I Want to display my output like this

 ({"Manufacturer":"Lenovo","Product Name":"Thinkpad":"Version":"T590","Serial Number":"1234567890" })

1 Answer

Is it your real task or a very simplified? If real, you can just rewrite this script with quotes and curly braces, it's not a lot of work. Mention the missed closing double quote in third code line.

#!/bin/bash
readarray -t array <<< "$(df -h)"
var=$(echo "${array[1]}"| grep -aob '%' | grep -oE '[0-9]+')
echo "${array[3]:$var-3:4}"
echo -e "({\"Manufacturer\":\""`cat /sys/class/dmi/id/chassis_vendor`"\","
echo -e "\"Product Name\":\""`cat /sys/class/dmi/id/product_name`"\","
echo -e "\"Version\":\""`cat /sys/class/dmi/id/bios_version`"\","
echo -e "\"Serial Number\":\""`cat /sys/class/dmi/id/product_serial`"\","
echo -e "\"PC Name\":\""`hostname`"\","
echo -e "\"Operating System\":\""`hostnamectl | grep "Operating System" | cut -d ' ' -f5-`"\","
echo -e "\"Architecture\":\""`arch`"\","
echo -e "\"Processor Name\":\""`awk -F':' '/^model name/ {print $2}' /proc/cpuinfo | uniq | sed -e 's/^[ \t]*//'`"\","
echo -e "\"Memory\":\"" `dmidecode -t 17 | grep "Size.*MB" | awk '{s+=$2} END {print s / 1024 "GB"}'`"\","
echo -e "\"HDD Model\":\""`cat /sys/block/sda/device/model`"\","
echo -e "\"System Main IP\":\""`hostname -I`"\"})"
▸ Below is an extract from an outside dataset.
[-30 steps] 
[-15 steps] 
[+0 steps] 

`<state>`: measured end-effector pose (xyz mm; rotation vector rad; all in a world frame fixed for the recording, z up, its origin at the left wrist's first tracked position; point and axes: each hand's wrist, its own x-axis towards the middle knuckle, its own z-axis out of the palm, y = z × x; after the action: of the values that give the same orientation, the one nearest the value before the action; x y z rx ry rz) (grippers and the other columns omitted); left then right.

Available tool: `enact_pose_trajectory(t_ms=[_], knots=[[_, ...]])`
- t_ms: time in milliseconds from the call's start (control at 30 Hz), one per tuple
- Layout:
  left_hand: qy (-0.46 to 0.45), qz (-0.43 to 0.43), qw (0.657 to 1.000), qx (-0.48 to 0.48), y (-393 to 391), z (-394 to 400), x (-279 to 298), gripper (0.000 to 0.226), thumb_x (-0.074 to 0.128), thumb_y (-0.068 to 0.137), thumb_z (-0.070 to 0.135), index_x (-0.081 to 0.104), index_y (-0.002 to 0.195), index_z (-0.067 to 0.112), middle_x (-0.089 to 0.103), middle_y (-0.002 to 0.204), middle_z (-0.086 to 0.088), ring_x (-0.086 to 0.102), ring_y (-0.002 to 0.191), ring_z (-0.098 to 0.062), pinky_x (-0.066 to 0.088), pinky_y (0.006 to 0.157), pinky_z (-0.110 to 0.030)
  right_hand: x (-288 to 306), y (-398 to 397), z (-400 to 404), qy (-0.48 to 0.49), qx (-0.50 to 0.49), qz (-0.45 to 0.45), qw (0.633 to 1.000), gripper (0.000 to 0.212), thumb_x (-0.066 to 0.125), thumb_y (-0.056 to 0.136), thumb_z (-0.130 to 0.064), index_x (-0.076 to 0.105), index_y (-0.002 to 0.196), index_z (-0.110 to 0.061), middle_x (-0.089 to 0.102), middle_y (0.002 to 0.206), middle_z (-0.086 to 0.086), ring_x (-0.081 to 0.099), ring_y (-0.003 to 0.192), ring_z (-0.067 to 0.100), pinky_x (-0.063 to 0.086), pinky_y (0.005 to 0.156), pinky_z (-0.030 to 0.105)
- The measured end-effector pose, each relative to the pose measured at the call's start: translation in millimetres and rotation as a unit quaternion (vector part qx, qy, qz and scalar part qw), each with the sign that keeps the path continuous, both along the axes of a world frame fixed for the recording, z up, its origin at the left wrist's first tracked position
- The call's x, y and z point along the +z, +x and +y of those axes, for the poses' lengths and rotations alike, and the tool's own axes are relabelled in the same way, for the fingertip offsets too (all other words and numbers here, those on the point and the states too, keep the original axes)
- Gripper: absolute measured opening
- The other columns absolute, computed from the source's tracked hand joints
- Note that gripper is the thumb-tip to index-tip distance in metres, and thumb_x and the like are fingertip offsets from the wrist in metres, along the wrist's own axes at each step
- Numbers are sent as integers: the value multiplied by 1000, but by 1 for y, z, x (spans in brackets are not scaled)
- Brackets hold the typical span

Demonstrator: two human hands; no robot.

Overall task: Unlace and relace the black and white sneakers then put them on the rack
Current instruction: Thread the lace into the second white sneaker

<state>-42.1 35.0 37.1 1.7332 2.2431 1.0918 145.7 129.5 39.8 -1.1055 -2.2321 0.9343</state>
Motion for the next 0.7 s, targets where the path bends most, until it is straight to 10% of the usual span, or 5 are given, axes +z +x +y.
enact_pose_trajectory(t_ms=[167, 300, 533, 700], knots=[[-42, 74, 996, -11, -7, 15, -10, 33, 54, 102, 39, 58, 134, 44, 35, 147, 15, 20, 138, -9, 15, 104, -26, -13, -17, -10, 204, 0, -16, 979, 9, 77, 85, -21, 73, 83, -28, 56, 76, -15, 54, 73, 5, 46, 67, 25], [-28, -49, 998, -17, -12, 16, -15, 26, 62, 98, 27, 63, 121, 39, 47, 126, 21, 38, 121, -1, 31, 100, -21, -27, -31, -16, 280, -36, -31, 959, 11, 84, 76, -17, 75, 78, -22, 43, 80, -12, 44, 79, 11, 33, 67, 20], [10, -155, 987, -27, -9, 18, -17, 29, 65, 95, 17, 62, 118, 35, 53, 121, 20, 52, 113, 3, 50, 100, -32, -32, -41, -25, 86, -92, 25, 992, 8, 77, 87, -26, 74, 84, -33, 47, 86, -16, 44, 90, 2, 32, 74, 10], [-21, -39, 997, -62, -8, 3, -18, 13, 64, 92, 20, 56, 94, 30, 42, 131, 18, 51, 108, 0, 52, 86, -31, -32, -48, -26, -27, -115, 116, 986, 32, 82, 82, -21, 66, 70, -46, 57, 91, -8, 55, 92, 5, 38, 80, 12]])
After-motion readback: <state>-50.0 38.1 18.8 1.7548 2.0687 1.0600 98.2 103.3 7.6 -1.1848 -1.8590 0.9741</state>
To redirect this output you may use several approaches. First - you can just use redirection when calling the script like

script.sh > result.json. 

Second (if you want to always use the same filename) - you can add the following line to the beginning of the script:

exec > filename.json

The third way is to surround your desired output with curly braces and redirect this part:

#!/bin/bash
readarray -t array <<< "$(df -h)"
var=$(echo "${array[1]}"| grep -aob '%' | grep -oE '[0-9]+')
echo "${array[3]:$var-3:4}"
{echo -e "({\"Manufacturer\":\""`cat /sys/class/dmi/id/chassis_vendor`"\","
echo -e "\"Product Name\":\""`cat /sys/class/dmi/id/product_name`"\","
echo -e "\"Version\":\""`cat /sys/class/dmi/id/bios_version`"\","
echo -e "\"Serial Number\":\""`cat /sys/class/dmi/id/product_serial`"\","
echo -e "\"PC Name\":\""`hostname`"\","
echo -e "\"Operating System\":\""`hostnamectl | grep "Operating System" | cut -d ' ' -f5-`"\","
echo -e "\"Architecture\":\""`arch`"\","
echo -e "\"Processor Name\":\""`awk -F':' '/^model name/ {print $2}' /proc/cpuinfo | uniq | sed -e 's/^[ \t]*//'`"\","
echo -e "\"Memory\":\"" `dmidecode -t 17 | grep "Size.*MB" | awk '{s+=$2} END {print s / 1024 "GB"}'`"\","
echo -e "\"HDD Model\":\""`cat /sys/block/sda/device/model`"\","
echo -e "\"System Main IP\":\""`hostname -I`"\"})"} > filename.json

The last way I'd like to propose is to modify output of your script after execution. The following command will do exactly what you need (but first line will be processed the same way and an empty string will be added to it, to avoid it you can try third method of output redirecting):

echo $(sed '$ s/,/)}/' <<< $(awk -F ":" 'BEGIN {OFS=""; print "({";} { print "\"",$1,"\":\"",$2,"\",";} ' filename.json) | tr '\n' ' ') > filename.json

Awk here is used to add quotes to each field (-F flag means 'field separator'), OFS is set to empty string to avoid extra spaces. Then sed removes last comma (I know it's possible with awk too, but this approach looks much simpler, IMO). tr is used to replace all newline characters with spaces. Output is redirected to the same file. echo at the beginning adds newline to the end of output.